On Suitcase Words
"Marvin Minsky has written about "suitcase words." Using examples like "consciousness," "emotions," "memory," "thinking," and "intelligence," the MIT Media Lab professor observes that a suitcase word "means nothing by itself, but holds a bunch of things inside that you have to unpack." He saw the need to unpack and analyze each word in order for it to be understood fully. — Source
We all use Suitcase Words all the time; but I noted a surge in this rhetorical artefact with the emergence of a self-perceived "Libertarian" with links to the far-right (Revisionist when not Negationism of 70’s State-Terrorism, American Confederate flags in the crowd, overt antisemitism and so on), recently elected as a lawmaker in the city of Buenos Aires.
His devotees use the word "Libertad" (Freedom or Liberty, depending on the context; in Spanish, the English distinction is nought.) in almost every uttered sentence; but for each of them, the word is tied to personal yearnings and dissatisfactions that life in society can't, or won’t, always fulfil. "My freedom to swing my arm ends at your nose", is an apt refrain to illustrate the conundrums by which we mutually renounce some of our individual freedoms in order to live in society. How much and what, the devil is in the details and in public debate.
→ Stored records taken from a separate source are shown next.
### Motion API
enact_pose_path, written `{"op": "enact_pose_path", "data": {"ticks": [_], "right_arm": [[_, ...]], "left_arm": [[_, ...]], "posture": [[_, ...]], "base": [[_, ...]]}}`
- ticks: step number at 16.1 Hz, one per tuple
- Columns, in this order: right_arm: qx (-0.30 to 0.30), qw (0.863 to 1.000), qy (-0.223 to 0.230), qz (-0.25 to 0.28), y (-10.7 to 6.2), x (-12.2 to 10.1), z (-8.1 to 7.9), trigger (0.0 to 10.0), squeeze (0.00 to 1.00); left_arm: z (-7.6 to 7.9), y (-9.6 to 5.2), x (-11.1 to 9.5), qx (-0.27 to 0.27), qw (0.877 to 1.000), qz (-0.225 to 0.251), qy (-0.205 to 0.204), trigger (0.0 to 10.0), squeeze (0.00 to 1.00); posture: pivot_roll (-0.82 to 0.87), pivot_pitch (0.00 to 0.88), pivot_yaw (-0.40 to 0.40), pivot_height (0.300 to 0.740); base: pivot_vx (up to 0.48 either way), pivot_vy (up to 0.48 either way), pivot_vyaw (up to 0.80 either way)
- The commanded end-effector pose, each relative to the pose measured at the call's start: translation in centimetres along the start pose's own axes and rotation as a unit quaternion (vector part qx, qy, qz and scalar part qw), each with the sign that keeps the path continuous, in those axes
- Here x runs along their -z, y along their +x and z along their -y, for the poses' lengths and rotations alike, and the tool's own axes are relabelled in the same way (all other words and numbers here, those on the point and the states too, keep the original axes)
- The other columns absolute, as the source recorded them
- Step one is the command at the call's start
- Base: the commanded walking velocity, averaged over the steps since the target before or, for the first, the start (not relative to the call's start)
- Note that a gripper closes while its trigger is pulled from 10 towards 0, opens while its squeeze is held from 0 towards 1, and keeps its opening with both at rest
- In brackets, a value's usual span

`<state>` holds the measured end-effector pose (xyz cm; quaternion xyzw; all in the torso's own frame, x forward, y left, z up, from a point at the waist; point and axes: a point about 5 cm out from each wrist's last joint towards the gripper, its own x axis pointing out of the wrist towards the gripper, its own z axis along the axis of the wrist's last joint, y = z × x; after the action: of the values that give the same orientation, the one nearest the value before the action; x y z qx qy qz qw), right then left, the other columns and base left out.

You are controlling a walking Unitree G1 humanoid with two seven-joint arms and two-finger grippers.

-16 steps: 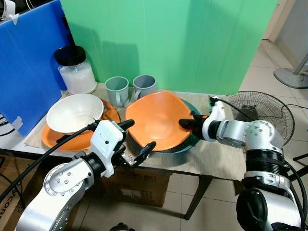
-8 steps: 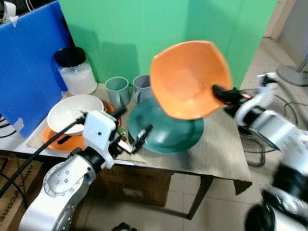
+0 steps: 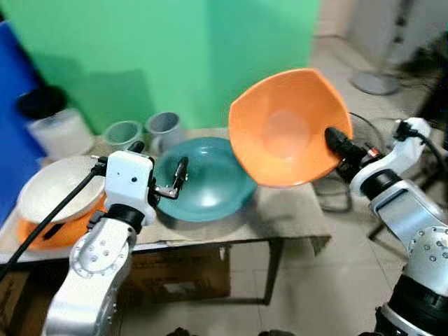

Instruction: Setting the table

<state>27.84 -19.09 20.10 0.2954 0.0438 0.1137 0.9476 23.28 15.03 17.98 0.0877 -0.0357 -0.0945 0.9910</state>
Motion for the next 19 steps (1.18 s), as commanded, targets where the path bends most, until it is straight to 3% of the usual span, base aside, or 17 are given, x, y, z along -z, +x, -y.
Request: {"op": "enact_pose_path", "data": {"ticks": [1, 4, 7, 13, 16, 19], "right_arm": [[-0.011, 0.999, -0.024, 0.034, 0.1, -0.9, -1.0, 10.0, 0.0], [0.046, 0.992, -0.097, 0.058, 0.3, -0.4, -0.7, 10.0, 0.0], [0.057, 0.994, -0.069, 0.06, 0.1, 0.2, -0.2, 10.0, 0.0], [0.115, 0.981, -0.129, 0.087, -0.9, 0.3, 1.2, 10.0, 0.0], [0.136, 0.977, -0.142, 0.086, -1.1, 0.2, 1.8, 10.0, 0.0], [0.152, 0.967, -0.191, 0.077, -1.3, 0.4, 2.0, 10.0, 0.0]], "left_arm": [[-0.2, -0.1, 0.2, -0.011, 1.0, -0.003, 0.003, 10.0, 0.0], [-0.2, 0.1, 0.3, -0.006, 1.0, -0.001, 0.014, 10.0, 0.0], [-0.7, 0.2, 0.4, -0.018, 0.999, -0.004, 0.026, 10.0, 0.0], [-0.7, 0.4, 0.7, -0.021, 1.0, -0.009, 0.006, 10.0, 0.0], [-0.8, 0.5, 0.6, -0.031, 0.999, -0.007, 0.01, 10.0, 0.0], [-1.0, 0.4, 0.8, -0.047, 0.999, -0.002, 0.025, 10.0, 0.0]], "posture": [[-0.06, 0.0, 0.097, 0.74], [-0.07, 0.0, 0.1, 0.74], [-0.06, 0.0, 0.094, 0.74], [-0.07, 0.0, 0.115, 0.74], [-0.07, 0.0, 0.102, 0.74], [-0.09, 0.0, 0.087, 0.74]], "base": [[0.0, 0.0, -0.8], [0.0, 0.0, -0.8], [0.0, 0.0, -0.8], [0.0, 0.0, -0.8], [0.0, 0.0, -0.8], [0.0, 0.0, -0.8]]}}
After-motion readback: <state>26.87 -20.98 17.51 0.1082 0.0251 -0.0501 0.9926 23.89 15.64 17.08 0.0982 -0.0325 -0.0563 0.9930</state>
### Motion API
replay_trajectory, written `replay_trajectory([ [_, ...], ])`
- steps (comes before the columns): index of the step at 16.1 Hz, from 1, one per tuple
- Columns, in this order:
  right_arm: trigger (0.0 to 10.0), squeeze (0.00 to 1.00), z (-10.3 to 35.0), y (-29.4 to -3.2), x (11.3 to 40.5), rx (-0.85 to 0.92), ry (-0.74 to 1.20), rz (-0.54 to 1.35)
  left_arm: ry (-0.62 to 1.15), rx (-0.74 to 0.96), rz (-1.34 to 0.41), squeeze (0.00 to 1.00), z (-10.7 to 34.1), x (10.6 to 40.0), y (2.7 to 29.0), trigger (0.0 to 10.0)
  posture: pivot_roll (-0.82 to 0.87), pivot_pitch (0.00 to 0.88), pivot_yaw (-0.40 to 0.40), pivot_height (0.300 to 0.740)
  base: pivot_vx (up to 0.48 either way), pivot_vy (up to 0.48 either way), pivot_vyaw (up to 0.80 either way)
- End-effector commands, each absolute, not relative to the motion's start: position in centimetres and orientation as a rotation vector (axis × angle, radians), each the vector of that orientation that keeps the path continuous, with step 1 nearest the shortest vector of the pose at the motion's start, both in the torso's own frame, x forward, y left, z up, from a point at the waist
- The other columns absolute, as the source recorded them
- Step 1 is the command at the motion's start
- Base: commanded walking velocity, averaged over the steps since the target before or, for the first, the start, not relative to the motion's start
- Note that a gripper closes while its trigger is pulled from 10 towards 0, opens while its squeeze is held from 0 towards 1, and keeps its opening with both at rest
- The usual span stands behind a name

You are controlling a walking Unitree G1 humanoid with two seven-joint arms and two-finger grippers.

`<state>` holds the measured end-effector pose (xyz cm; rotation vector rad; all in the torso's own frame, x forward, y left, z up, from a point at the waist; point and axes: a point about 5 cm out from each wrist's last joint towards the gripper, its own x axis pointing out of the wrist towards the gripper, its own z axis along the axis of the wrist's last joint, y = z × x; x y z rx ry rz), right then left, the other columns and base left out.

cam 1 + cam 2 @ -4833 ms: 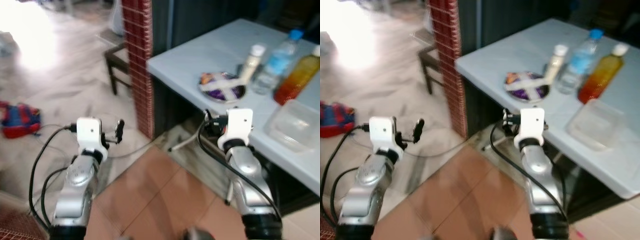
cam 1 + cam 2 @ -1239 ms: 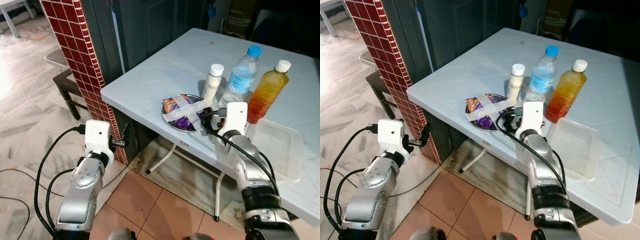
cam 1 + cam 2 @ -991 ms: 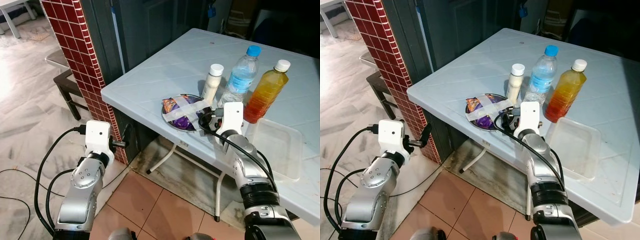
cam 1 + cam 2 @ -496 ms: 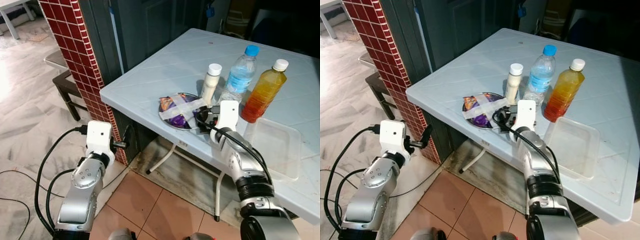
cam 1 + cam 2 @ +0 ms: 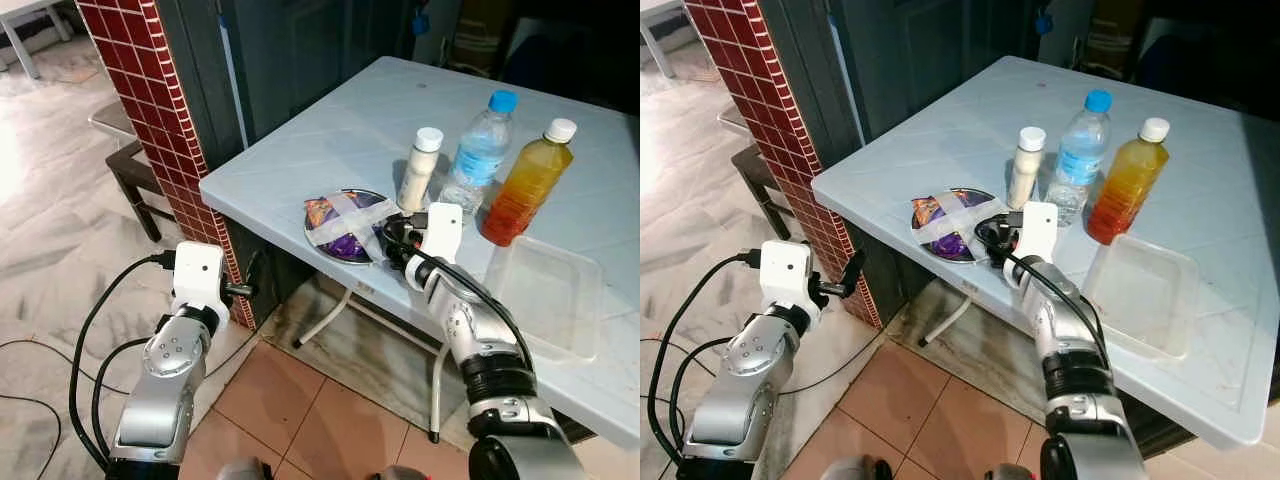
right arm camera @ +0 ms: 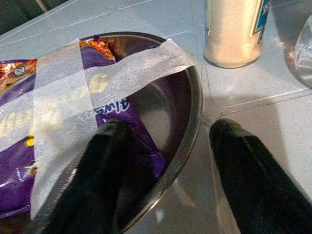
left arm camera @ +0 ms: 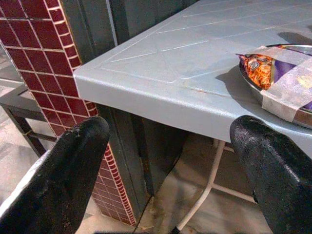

Absolute freedom is only achieved in the wilderness and comes with absolute risk, as proven by our ancestors since 200,000 BC.
But for those who sacralise the word Freedom or "Libertad", it becomes a suitcase word that can contain any yearning and craving, from the most reasonable to the most unspeakable. The phoneme soon decouples from dictionary entries along the lines of "the power or right to act, speak, or think as one wants" or "the state of not being imprisoned or enslaved"; and it can turn into my “right” not to wear masks in a crowd during a pandemic, and cry “Dictator!” if I am asked to show a COVID Pass at the gates of next door theatre.
This imbuement of holy aura onto the spoken word is extremely effective. If you dare to make note, as I do in this post, of how the phoneme "freedom" is losing its semantic content, you can, and will, be accused of opposing Freedom altogether.